◆ Brief
Repeat exactly, and only, the lines of the material below from the one that contains "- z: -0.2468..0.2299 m" through its final line.

◆ Data extract
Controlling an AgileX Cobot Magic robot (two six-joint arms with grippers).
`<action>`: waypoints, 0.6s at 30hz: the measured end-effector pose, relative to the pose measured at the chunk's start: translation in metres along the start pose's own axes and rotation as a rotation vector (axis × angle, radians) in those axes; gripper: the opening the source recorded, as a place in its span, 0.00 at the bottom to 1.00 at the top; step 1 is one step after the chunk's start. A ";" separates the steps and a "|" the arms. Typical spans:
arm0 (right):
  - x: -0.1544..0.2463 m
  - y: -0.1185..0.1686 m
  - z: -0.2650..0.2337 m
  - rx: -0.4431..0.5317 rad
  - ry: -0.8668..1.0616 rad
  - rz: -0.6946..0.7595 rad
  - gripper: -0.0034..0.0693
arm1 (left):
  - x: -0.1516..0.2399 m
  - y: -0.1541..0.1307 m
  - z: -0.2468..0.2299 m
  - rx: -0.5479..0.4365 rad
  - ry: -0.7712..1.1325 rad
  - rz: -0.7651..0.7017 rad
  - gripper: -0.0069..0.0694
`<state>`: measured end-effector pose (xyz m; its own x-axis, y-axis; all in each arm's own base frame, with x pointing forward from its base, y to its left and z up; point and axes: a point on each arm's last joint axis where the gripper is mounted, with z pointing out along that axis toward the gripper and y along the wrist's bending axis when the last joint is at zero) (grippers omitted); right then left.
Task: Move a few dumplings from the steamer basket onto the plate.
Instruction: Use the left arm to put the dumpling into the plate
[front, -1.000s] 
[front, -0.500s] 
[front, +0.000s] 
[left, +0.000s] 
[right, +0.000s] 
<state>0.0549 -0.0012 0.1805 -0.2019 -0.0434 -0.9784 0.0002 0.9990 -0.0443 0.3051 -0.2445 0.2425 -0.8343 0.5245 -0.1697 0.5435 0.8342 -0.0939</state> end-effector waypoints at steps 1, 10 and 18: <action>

◆ Response area
  - z: -0.2468..0.2299 m
  - rx: -0.5479..0.4365 rad
  - ry: -0.7712..1.1325 rad
  - rz: -0.7651..0.7017 rad
  - gripper: -0.0069..0.0694
`<state>`: measured end-effector pose (xyz m; its own x-axis, y-axis; all in each arm's own base frame, with x pointing forward from its base, y to its left and z up; point and axes: a point on each arm's last joint axis where the gripper is mounted, with z pointing out along that axis toward the gripper and y along the wrist's bending axis when the last joint is at zero) (grippers omitted); right then left.
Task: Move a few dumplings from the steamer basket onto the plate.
Instruction: Use the left arm to put the dumpling into the plate
[front, -1.000s] 
[front, -0.500s] 
[front, +0.000s] 
[left, +0.000s] 
[right, +0.000s] 
<state>0.0549 -0.0012 0.1805 -0.2019 -0.0434 -0.9784 0.0002 0.9990 -0.0443 0.3051 -0.2445 0.2425 -0.8343 0.5245 -0.1697 0.5435 0.8342 -0.0939</state> end-effector waypoints at steps 1, 10 and 18: <action>

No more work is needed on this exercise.